Modulate-and-Map: Crossmodal Feature Mapping with Cross-View Modulation for 3D Anomaly Detection
AI 摘要
ModMap通过跨模态特征映射和跨视角调制,在3D异常检测中取得了领先性能。
主要贡献
- 提出了ModMap框架,用于多视角多模态3D异常检测
- 引入了跨模态和跨视角的特征映射学习机制
- 设计了跨视角训练策略,利用所有视角组合
- 公开了一个针对工业数据集的深度编码器
方法论
ModMap通过跨模态特征映射学习和跨视角调制,结合多视角集成和聚合,实现3D异常检测和分割。
原文摘要
We present ModMap, a natively multiview and multimodal framework for 3D anomaly detection and segmentation. Unlike existing methods that process views independently, our method draws inspiration from the crossmodal feature mapping paradigm to learn to map features across both modalities and views, while explicitly modelling view-dependent relationships through feature-wise modulation. We introduce a cross-view training strategy that leverages all possible view combinations, enabling effective anomaly scoring through multiview ensembling and aggregation.
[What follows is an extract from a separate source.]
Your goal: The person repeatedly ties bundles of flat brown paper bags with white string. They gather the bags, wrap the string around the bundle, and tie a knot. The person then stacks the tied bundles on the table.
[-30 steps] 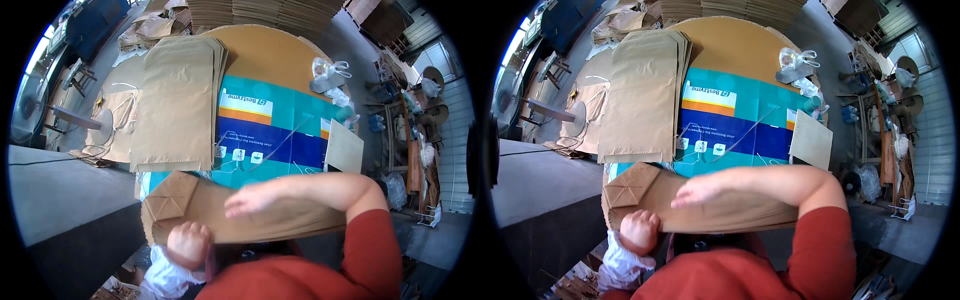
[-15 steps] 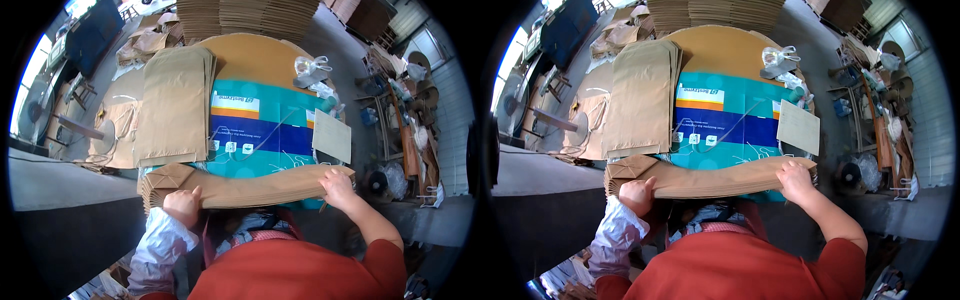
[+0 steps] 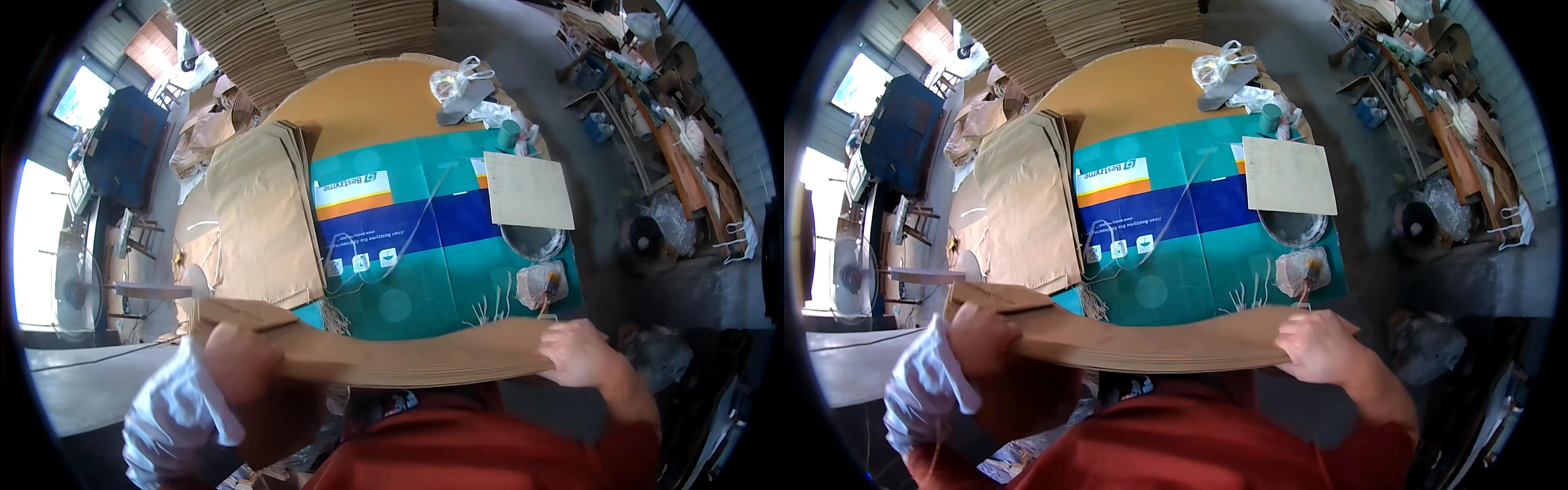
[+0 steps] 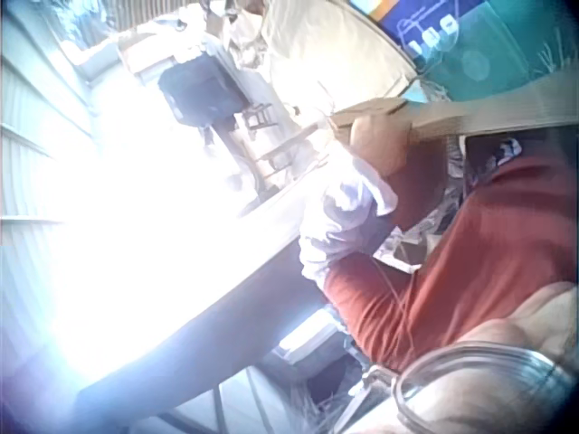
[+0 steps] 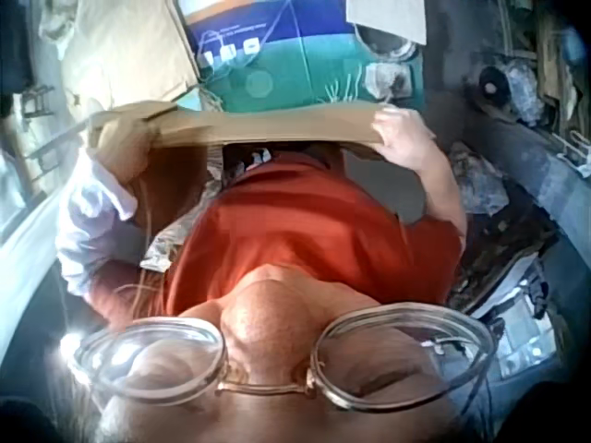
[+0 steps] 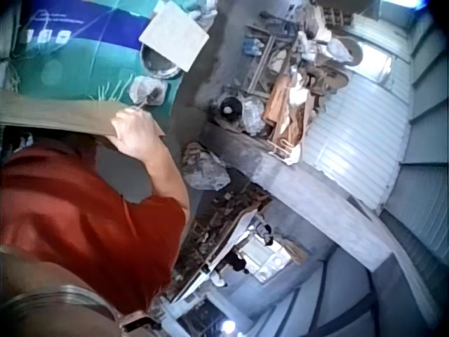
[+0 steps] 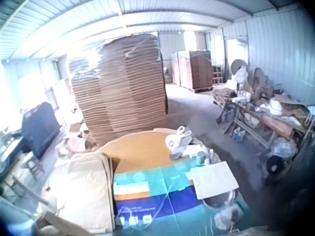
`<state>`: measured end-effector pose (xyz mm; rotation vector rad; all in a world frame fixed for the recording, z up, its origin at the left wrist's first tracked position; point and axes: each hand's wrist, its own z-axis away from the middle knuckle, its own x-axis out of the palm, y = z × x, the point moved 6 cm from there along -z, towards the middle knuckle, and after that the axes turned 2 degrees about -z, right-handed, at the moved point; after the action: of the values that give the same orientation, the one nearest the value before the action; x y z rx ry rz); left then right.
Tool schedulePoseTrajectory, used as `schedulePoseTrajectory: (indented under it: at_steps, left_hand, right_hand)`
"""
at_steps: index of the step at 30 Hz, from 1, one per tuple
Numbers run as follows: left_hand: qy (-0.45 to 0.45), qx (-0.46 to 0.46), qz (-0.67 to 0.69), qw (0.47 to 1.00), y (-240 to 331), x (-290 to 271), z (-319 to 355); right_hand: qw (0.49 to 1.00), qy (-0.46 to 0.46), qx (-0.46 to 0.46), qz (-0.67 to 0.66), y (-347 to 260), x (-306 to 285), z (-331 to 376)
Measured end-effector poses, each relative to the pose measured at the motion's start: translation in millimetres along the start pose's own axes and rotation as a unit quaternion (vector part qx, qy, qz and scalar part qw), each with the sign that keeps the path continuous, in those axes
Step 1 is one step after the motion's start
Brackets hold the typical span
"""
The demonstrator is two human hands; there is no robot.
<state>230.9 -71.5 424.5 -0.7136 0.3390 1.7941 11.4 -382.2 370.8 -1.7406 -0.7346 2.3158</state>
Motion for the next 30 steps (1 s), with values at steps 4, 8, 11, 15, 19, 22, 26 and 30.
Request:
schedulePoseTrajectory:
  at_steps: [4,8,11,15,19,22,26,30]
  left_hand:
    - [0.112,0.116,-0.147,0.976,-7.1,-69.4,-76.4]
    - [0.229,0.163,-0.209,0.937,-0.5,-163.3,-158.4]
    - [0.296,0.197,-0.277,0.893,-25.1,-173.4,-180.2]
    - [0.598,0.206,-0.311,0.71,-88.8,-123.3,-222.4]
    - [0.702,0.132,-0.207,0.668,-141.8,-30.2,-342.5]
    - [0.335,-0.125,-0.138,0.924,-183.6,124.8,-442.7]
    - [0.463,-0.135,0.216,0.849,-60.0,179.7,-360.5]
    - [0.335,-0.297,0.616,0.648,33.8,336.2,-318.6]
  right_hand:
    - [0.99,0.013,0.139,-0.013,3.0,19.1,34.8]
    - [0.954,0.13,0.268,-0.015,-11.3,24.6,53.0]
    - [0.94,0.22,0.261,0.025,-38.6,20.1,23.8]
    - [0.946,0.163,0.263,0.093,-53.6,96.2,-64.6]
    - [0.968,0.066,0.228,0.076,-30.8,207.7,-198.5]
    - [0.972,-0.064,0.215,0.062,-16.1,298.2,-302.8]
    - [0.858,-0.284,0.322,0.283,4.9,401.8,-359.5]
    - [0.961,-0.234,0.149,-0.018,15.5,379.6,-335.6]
To process high-resolution 3D data, we train and publicly release a foundational depth encoder tailored to industrial datasets. Experiments on SiM3D, a recent benchmark that introduces the first multiview and multimodal setup for 3D anomaly detection and segmentation, demonstrate that ModMap attains state-of-the-art performance by surpassing previous methods by wide margins.